By examining the various parts of the eye an overall picture can be obtained of the condition of  the eyes and also your general health in some cases.

 

OCULAR PHOTOGRAPHY

This is a technique which we often use. A special camera takes photographs of the back of the eye. These can be used to keep a precise record of the  health of the eye for future reference. This forms a standard part of our private eye examination and is available to our NHS patients at a small cost. Comparison of the photographs over time can make it easier to detect subtle changes.

OPTICAL COHERENCE TOMOGRAPHY

Is a special sort of photography which allows us to see below the surface of the retina. This gives far more information about the health of the eye and is especially useful if there are concerns about conditions such as Macular Degeneration, Diabetic Macular Oedema and Glaucoma.

PRESCRIPTION ASSESSMENT (REFRACTION)

This determines whether you are long-sighted, short-sighted, astigmatic, presbyopic, or have no optical error at all (emmetropic)

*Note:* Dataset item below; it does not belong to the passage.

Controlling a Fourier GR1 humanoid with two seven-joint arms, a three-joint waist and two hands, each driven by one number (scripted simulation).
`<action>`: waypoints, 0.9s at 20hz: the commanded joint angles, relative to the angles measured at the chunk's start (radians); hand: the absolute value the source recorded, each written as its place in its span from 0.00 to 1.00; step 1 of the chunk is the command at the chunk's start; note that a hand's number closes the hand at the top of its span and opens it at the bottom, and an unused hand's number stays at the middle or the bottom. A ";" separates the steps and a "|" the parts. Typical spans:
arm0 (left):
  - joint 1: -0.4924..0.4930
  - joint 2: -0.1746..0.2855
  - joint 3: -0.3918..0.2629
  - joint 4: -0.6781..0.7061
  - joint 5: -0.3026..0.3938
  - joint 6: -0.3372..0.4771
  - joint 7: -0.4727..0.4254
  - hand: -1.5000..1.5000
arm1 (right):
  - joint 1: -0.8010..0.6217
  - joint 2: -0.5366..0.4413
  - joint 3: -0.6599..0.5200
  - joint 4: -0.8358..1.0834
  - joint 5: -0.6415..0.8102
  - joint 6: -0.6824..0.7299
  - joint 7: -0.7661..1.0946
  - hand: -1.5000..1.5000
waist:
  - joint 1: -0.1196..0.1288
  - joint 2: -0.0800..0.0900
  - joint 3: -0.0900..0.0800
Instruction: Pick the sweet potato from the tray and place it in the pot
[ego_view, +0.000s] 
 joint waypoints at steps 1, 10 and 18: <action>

If you have a refractive error then the lenses needed to correct this will be determined

OBJECTIVE TESTS

These tests give an indication of your prescription before the optometrist begins asking you questions as to which lenses are clearer. This is especially useful to determine a prescription in patients who are unable to read the chart eg very young children, or people with communication or learning difficulties

Either a RETINOSCOPE or an AUTOREFRACTOR  could be used

SUBJECTIVE TESTS

These are used after the objective tests have provided a starting point.  The Optometrist asks the patient with which lenses they can see better.

INTRAOCULAR PRESSURE (IOP)

This measures the pressure of the fluid within the eye using a TONOMETER

This can indicate the possible presence of GLAUCOMA

A NON-CONTACT tonometer is usually used which blows a puff of air at the eye.  Several readings are normally taken to obtain an average.

Alternatively a PERKINS or GOLDMANN tonometer may be used which actually touches the eye and so requires the use of an anaesthetic drop first.  This is sometimes referred to as the 'blue  light' test because the instrument shines a blue light.  It is similar to the test used in hospitals.

VISUAL FIELD SCREENING

This can indicate neurological problems and also detect the presence of GLAUCOMA.  The patient's 'all round' vision is assessed and the Optometrist is looking for any areas  where the patient cannot see or where the eye is not as sensitive as it should be.  These areas are called FIELD DEFECTS. There are different types of test, some more complex than others. Special tests may be used to determine whether your field of vision is good enough to meet the Driving standard.

COLOUR VISION

This can indicate problems with colour vision.  Colour 'blindness' is normally a hereditary condition where certain shades of colours are more difficult, or impossible,  to tell apart.  Red/Green colour ‘blindness’ is almost invariably only found in men. Rarely colour vision problems may be a side effect of health issues or certain medications

STEREOPSIS

This test is used to determine and measure how well a person can see in 3-D. 

It is used mainly in children and can show up if the child has a 'lazy eye'. 

Both eyes must work well and be working together to have 3-D vision.